WHAT YOU HAVE TO DO: Where does the word "measured" occur in the entries below? Copy every line that has it.

Data extracted from a collection
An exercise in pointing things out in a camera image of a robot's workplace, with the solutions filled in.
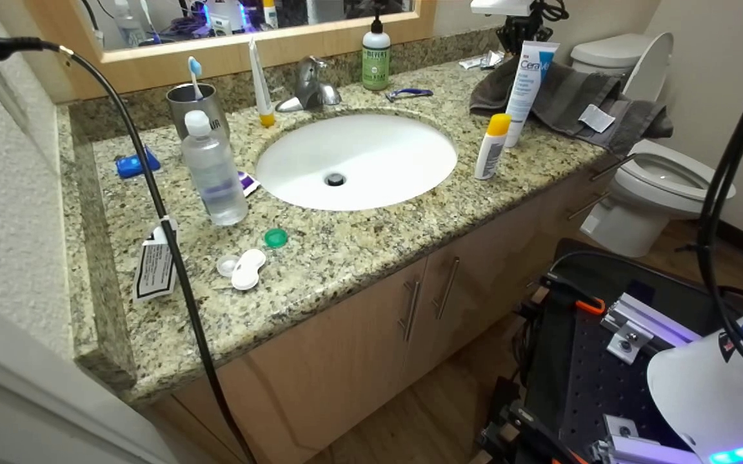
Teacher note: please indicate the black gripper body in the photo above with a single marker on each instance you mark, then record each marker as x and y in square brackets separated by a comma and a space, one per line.
[528, 26]

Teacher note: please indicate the grey towel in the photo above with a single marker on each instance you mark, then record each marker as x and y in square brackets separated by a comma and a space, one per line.
[579, 99]

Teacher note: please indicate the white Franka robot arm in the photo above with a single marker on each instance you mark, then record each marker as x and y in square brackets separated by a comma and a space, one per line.
[717, 386]

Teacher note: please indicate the crumpled white wrapper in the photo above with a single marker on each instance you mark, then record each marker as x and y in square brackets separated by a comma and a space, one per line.
[481, 60]

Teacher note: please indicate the white CeraVe tube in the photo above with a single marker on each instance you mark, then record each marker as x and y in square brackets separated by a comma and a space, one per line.
[528, 86]

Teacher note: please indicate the small white bottle yellow cap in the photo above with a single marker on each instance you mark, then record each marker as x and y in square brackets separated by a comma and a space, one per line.
[491, 147]

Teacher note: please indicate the blue razor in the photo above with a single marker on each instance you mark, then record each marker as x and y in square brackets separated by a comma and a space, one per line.
[408, 94]

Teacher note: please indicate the green soap pump bottle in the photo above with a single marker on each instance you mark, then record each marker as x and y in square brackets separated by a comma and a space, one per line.
[375, 60]

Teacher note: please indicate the white oval sink basin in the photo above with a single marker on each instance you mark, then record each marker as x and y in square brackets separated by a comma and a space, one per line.
[363, 156]

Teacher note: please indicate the white toilet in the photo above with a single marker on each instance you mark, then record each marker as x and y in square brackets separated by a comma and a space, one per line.
[656, 183]

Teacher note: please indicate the chrome faucet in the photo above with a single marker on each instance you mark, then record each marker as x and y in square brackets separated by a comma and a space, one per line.
[310, 86]

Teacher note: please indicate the orange clamp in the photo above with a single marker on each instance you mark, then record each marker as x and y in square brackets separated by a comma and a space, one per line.
[584, 300]

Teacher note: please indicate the wood framed mirror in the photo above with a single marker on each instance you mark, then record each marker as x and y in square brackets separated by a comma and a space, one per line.
[245, 54]

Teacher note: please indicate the small purple packet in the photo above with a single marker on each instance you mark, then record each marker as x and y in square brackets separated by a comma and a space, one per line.
[250, 182]

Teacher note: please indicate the green round cap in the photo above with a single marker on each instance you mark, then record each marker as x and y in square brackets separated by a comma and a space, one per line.
[277, 237]

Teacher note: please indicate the blue and white toothbrush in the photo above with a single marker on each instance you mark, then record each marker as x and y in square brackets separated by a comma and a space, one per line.
[194, 75]

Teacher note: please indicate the metal cup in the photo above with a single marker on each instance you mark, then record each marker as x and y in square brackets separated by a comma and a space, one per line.
[194, 100]

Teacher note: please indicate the clear plastic bottle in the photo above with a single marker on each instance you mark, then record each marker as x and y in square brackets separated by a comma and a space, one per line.
[216, 176]

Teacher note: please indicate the black robot table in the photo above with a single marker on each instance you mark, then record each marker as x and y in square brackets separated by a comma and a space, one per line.
[579, 362]

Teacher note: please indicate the white contact lens case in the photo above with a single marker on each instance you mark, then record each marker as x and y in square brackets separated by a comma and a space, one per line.
[247, 268]

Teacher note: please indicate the wooden vanity cabinet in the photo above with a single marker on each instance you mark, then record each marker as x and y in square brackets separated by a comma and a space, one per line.
[346, 350]

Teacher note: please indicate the blue plastic clip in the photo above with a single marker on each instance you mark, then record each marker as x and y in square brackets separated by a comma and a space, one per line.
[136, 164]

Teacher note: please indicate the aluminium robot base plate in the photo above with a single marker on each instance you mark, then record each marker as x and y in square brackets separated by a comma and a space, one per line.
[638, 325]

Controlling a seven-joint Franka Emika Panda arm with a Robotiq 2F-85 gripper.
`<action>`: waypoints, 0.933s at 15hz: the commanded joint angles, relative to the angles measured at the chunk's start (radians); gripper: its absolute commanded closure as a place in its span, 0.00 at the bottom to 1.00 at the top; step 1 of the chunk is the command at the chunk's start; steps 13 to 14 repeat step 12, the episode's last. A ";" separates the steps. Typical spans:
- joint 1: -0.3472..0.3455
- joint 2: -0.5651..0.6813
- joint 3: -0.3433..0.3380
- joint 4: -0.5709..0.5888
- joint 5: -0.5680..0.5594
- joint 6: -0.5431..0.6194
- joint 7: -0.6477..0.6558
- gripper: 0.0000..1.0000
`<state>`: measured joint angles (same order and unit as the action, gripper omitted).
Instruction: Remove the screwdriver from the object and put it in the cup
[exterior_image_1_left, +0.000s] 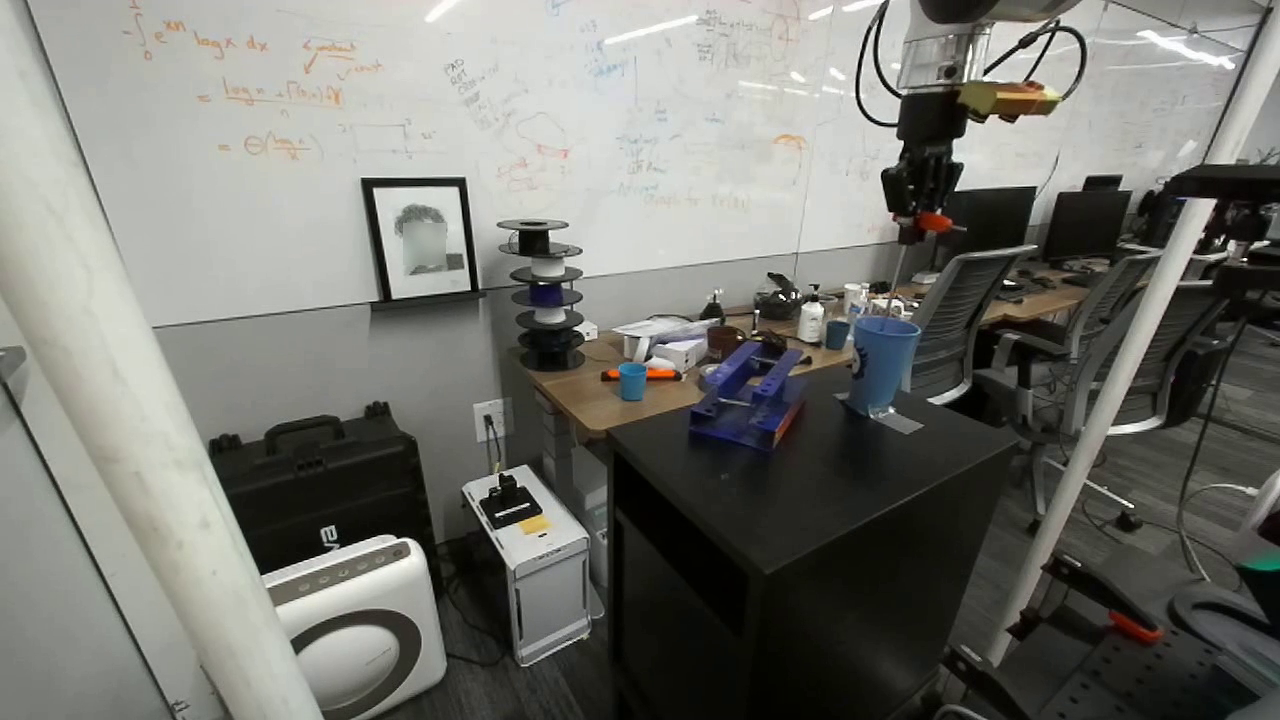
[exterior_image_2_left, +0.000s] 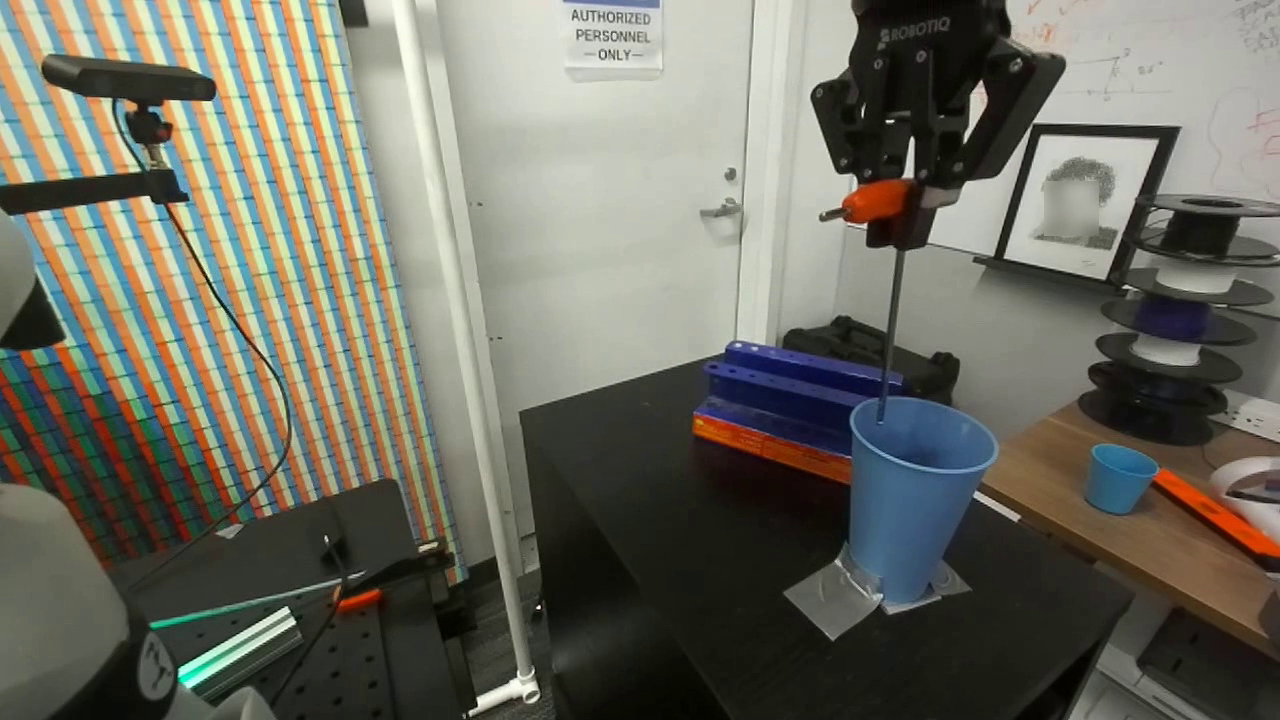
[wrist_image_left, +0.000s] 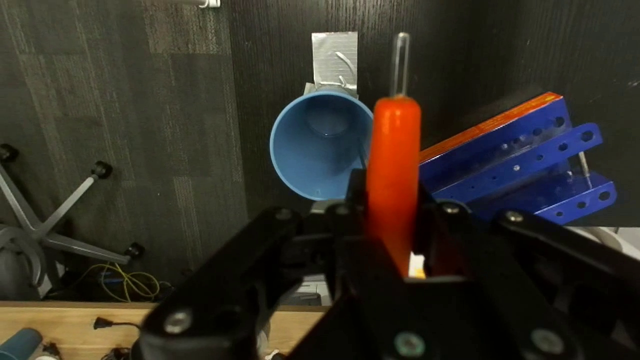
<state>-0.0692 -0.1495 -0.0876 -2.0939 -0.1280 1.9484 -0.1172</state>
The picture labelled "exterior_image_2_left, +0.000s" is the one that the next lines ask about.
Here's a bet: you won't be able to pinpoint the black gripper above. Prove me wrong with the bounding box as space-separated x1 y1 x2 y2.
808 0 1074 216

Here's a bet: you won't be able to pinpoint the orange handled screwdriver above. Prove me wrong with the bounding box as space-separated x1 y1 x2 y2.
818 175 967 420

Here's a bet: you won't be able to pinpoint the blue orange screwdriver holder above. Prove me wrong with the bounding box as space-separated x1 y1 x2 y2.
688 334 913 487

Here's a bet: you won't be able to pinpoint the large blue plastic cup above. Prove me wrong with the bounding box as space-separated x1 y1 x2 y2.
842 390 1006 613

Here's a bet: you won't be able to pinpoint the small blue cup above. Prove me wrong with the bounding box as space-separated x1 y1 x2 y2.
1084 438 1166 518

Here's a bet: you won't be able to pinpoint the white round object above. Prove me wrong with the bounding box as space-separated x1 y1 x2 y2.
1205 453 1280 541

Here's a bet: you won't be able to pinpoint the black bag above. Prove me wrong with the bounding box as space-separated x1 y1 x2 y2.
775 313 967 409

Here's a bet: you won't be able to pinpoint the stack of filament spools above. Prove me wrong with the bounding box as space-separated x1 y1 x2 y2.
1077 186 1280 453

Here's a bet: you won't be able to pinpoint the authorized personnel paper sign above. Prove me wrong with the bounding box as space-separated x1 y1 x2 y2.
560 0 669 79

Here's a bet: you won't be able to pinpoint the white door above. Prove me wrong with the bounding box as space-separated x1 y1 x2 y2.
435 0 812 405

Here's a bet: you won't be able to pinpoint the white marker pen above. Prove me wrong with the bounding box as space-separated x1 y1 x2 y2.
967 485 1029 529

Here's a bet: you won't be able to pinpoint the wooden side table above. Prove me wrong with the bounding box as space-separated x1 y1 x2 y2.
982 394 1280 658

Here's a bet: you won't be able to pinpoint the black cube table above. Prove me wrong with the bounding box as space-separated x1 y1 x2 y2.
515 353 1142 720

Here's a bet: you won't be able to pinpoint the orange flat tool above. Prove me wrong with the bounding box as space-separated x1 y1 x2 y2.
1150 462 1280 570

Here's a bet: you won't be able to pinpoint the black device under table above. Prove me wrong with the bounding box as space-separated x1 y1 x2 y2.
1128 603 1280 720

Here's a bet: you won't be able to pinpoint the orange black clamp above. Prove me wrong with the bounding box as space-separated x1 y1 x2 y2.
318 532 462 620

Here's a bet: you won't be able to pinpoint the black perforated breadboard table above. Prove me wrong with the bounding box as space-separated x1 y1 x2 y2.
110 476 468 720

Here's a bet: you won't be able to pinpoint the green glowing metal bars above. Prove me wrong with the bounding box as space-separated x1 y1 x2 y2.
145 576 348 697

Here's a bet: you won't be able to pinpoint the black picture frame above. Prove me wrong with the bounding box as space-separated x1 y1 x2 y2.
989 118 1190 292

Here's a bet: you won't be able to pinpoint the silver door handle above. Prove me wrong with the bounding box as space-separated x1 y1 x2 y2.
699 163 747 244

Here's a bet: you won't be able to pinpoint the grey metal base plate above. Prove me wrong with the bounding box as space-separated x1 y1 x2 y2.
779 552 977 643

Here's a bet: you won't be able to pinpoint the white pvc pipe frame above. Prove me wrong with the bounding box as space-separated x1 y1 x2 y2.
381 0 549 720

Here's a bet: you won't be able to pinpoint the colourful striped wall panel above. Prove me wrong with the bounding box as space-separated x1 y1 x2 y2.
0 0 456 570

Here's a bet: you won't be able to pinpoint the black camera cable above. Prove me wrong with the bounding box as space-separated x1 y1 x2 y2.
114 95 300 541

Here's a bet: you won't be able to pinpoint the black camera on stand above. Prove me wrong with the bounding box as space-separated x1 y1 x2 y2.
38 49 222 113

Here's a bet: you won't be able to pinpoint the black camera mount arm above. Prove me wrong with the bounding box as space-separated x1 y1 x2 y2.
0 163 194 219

WRITTEN SOLUTION:
`<action>`: waypoints, 0.933s at 15hz: the commanded joint angles, relative to the angles measured at the chunk's start (radians); gripper: its absolute commanded closure as a place in its span, 0.00 at the bottom to 1.00 at the top; step 1 of the chunk is the command at the chunk's start; steps 13 to 14 repeat step 12, the episode's last. A ";" separates the steps. Typical spans:
`<state>`: measured joint angles (same order and unit as the action, gripper omitted).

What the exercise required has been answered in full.